I’m sure this hypothetical person knew how to spell their name (which would automatically earn them a 1) and I’m sure they could fill in A, B, C, D, or E on the bubble sheet even if they were just guessing. I bet this person was trying to prove a point though. He or she was probably trying to prove that the AP exam was worthless. It didn’t determine whether they got into college, it probably didn’t even effect if they got the credit for the class or not. If you passed the class, and paid for the class, you got the credit. In addition, you don’t even have to send in your scores to a college; even if you did, from what I’ve heard, it doesn’t help nor hurt you.
Going back to the scale of AP Exams. 1 to 5. For the AP Statistics exam; if you got 50% of the exam right, you got a 4. If you got 65% of the test right, you got a 5…what? Shouldn’t you get a 5 if you got, lets say, 80-100% of the test right? I mean that would make sense. If you could get a 1, 2, 3, 4, or 5, on the exam and it is out of 100 points–100 divided by 5 is 20. 1= 0-20%, 2= 20-40%, 3= 40-60%, 4= 60-80%, and 5= 80-100%.
But the scale is significantly lower, why? Because the AP Exam expects you to fail. Why take a test that expects you to fail? That is the golden question. From the beginning of the year, the teachers have reminded us of this test, not only that, they make it seem as though the whole point of taking this course is for this exam. The first day, “Welcome class, I hope your summer was a spectacular one! Now we have 7 months to prepare for the AP Exam! Let’s begin.” As ridiculous as that seems, it is the truth. This year I took AP Chemistry, Statistics, English Language and Composition.

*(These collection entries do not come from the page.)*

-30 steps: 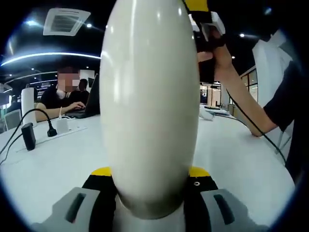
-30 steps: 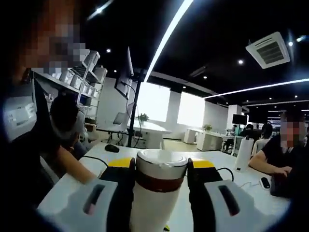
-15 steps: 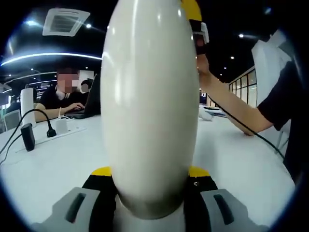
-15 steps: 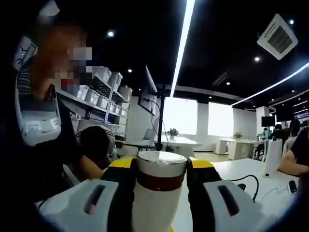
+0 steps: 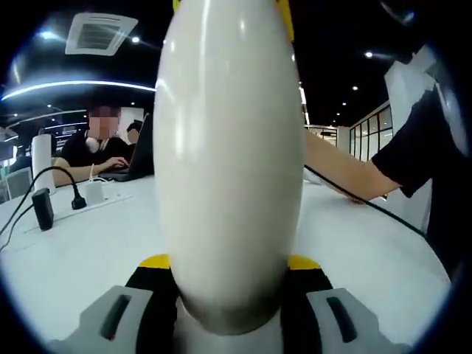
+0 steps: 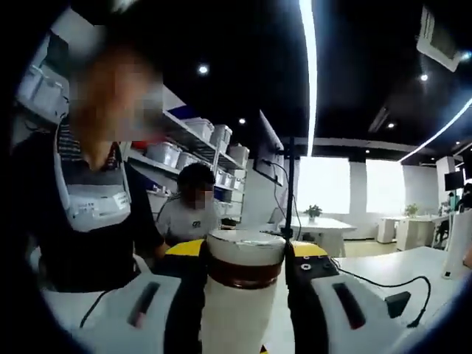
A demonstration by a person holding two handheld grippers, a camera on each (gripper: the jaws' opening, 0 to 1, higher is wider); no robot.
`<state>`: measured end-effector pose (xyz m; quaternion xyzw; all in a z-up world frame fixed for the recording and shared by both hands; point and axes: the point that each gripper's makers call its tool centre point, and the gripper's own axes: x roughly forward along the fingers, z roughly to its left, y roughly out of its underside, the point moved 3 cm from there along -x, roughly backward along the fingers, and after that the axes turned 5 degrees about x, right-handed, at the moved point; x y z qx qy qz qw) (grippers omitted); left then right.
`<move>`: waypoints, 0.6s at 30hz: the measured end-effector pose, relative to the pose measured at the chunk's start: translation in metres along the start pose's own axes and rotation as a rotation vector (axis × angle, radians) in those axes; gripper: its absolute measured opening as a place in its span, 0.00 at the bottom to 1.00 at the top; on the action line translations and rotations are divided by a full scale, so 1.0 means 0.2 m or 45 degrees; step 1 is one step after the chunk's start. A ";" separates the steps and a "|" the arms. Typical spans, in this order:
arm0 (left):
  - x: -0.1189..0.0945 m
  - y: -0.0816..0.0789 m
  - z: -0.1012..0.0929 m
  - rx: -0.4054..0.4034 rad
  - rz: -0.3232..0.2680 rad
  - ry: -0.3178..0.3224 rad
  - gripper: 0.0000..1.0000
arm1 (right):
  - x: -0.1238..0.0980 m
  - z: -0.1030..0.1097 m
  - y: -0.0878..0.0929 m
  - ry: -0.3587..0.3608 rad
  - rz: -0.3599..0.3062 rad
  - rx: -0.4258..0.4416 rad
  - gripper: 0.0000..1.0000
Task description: Grasp the water cup twist off the cup lid place the cup lid on the table
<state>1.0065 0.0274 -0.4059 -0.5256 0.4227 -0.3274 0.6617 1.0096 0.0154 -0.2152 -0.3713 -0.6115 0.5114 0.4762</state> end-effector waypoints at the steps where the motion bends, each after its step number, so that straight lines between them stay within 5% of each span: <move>1: 0.00 0.00 0.00 0.000 0.000 0.000 0.55 | 0.00 0.00 0.00 0.012 0.006 -0.002 0.47; 5: 0.00 0.00 -0.02 0.000 0.000 0.000 0.55 | 0.01 -0.04 -0.01 0.189 0.085 -0.066 0.60; 9: 0.01 0.01 0.05 -0.002 0.000 0.001 0.55 | 0.03 0.04 -0.08 0.351 0.126 -0.119 0.60; 12: 0.01 0.02 0.07 -0.003 0.000 0.002 0.55 | 0.02 0.06 -0.09 0.537 0.279 -0.227 0.60; 18: 0.00 0.03 0.14 -0.003 0.000 0.000 0.56 | 0.08 0.11 -0.28 0.894 0.216 -0.308 0.52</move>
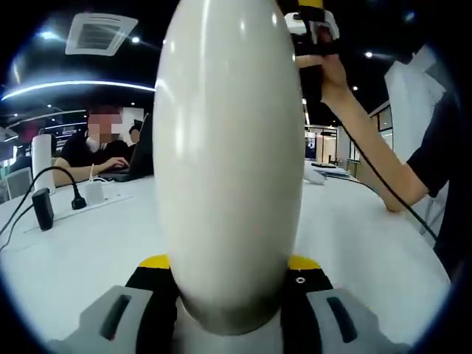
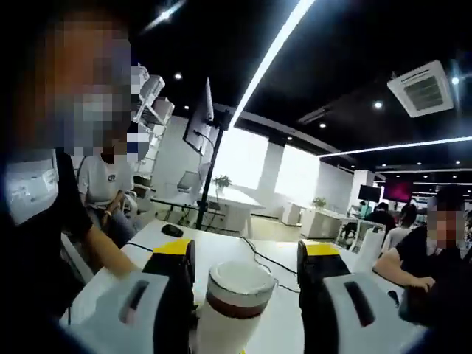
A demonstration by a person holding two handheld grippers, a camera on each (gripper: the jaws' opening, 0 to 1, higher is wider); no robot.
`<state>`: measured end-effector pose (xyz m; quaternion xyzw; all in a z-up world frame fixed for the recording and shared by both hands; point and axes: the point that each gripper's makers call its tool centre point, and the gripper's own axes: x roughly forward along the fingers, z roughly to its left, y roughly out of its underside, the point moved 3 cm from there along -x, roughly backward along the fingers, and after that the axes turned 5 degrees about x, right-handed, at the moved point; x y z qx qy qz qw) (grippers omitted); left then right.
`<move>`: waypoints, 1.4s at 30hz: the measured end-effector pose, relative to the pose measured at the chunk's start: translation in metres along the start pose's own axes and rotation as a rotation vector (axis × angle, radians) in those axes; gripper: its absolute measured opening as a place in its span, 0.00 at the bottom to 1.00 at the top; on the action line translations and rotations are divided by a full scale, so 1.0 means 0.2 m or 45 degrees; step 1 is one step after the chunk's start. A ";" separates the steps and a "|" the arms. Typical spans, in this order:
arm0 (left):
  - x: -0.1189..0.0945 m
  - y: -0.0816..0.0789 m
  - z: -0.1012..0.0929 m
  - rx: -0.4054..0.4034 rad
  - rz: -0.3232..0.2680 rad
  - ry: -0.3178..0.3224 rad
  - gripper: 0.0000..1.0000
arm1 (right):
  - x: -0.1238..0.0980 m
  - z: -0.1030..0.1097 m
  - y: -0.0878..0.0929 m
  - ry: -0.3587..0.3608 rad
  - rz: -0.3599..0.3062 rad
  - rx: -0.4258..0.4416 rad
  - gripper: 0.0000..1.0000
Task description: Grasp the water cup twist off the cup lid place the cup lid on the table
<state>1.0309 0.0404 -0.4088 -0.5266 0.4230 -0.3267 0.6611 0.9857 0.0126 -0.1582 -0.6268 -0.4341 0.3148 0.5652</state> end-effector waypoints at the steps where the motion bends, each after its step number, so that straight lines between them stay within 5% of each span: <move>1: 0.00 0.00 -0.01 0.000 0.000 0.000 0.56 | 0.00 0.01 -0.01 0.037 -0.003 -0.004 0.48; 10: -0.01 -0.02 -0.08 0.001 -0.001 -0.003 0.56 | 0.03 0.08 0.08 0.350 0.067 -0.043 0.46; 20: -0.01 -0.03 -0.11 0.003 0.001 -0.003 0.56 | 0.05 0.06 0.21 0.554 0.139 -0.067 0.47; 30: -0.01 -0.03 -0.13 0.001 0.002 -0.002 0.55 | 0.02 0.03 0.23 0.472 0.024 0.052 0.45; 42: 0.00 -0.02 -0.08 -0.001 0.001 0.000 0.55 | 0.00 -0.02 0.23 0.160 -0.140 0.227 0.44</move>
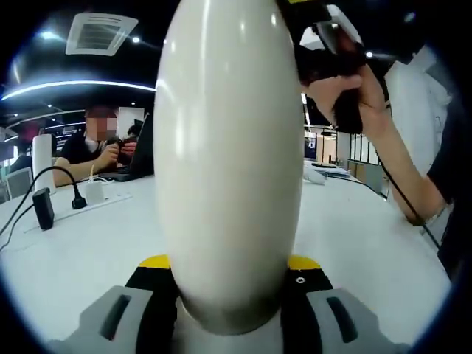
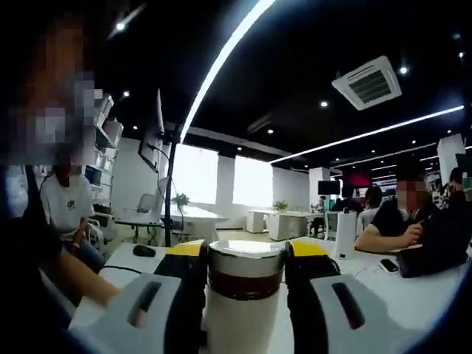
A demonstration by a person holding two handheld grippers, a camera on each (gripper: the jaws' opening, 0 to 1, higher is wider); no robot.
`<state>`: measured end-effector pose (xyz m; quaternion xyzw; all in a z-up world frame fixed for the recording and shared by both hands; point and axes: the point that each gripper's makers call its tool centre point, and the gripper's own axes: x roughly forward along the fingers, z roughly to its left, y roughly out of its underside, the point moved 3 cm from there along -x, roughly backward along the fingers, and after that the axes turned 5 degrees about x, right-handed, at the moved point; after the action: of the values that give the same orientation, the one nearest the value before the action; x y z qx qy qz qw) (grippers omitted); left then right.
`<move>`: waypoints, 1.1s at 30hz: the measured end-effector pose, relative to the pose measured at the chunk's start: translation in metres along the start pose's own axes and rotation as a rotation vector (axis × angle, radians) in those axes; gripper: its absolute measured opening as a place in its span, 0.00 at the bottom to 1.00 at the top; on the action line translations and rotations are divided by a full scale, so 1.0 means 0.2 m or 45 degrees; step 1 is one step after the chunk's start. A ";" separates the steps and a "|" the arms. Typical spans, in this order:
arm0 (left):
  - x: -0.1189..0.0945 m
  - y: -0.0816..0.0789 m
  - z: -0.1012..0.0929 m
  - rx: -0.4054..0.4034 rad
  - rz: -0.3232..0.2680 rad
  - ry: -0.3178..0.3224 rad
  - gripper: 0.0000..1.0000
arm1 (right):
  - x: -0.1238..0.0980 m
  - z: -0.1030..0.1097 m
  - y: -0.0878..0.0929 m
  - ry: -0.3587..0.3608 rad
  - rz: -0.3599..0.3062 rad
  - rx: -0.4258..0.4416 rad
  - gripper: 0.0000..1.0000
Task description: Grasp the water cup twist off the cup lid place the cup lid on the table
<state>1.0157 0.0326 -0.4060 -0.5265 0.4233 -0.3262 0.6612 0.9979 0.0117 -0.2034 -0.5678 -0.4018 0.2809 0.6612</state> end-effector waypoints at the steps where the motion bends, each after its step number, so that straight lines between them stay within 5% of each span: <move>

I was interested in the different chemical reactions and bonds, I was interested in chi-squared goodness of fit tests, I was interested in reading closely, thinking critically, communicating effectively. I learned so much, yet not as much as I could’ve. I went on through the year with the persistent stress of the AP Exams. The exams were an obstructive throne in my side. As much as I wish they weren’t there they always were.
It would have been prefered to learn without always having the test at the back of my mind; to just learn and not worry, but that would be asking for too much wouldn’t it. Some may argue that the AP Exam is a motivator to do well, but I see no reason why you would need an extrinsic motivator. The beauty of an AP class is the ability of choice. You wouldn’t choose to take a class that you would need extra motivation to do well in, would you? I can’t help but blame these tests for a good 65% of the stress we students are under everyday in school. Students who sign up for AP classes are normally “good”, hard working, engaged students.
We have high standards–we want to do the best. Therefore, as futile as these exams are, we will work as hard as we can to get the best grade– as if there is some type of consolation for doing well. It would be too good to be true to believe that these exams could ever be extinguished. The only suggestion would be to realize how absolutely ineffectual these exams really are and to not let them take a toll on your learning or your mental health. These exams are just that– exams. They will not determine your future.
They do however, make entertaining stories to tell your grandchildren one day.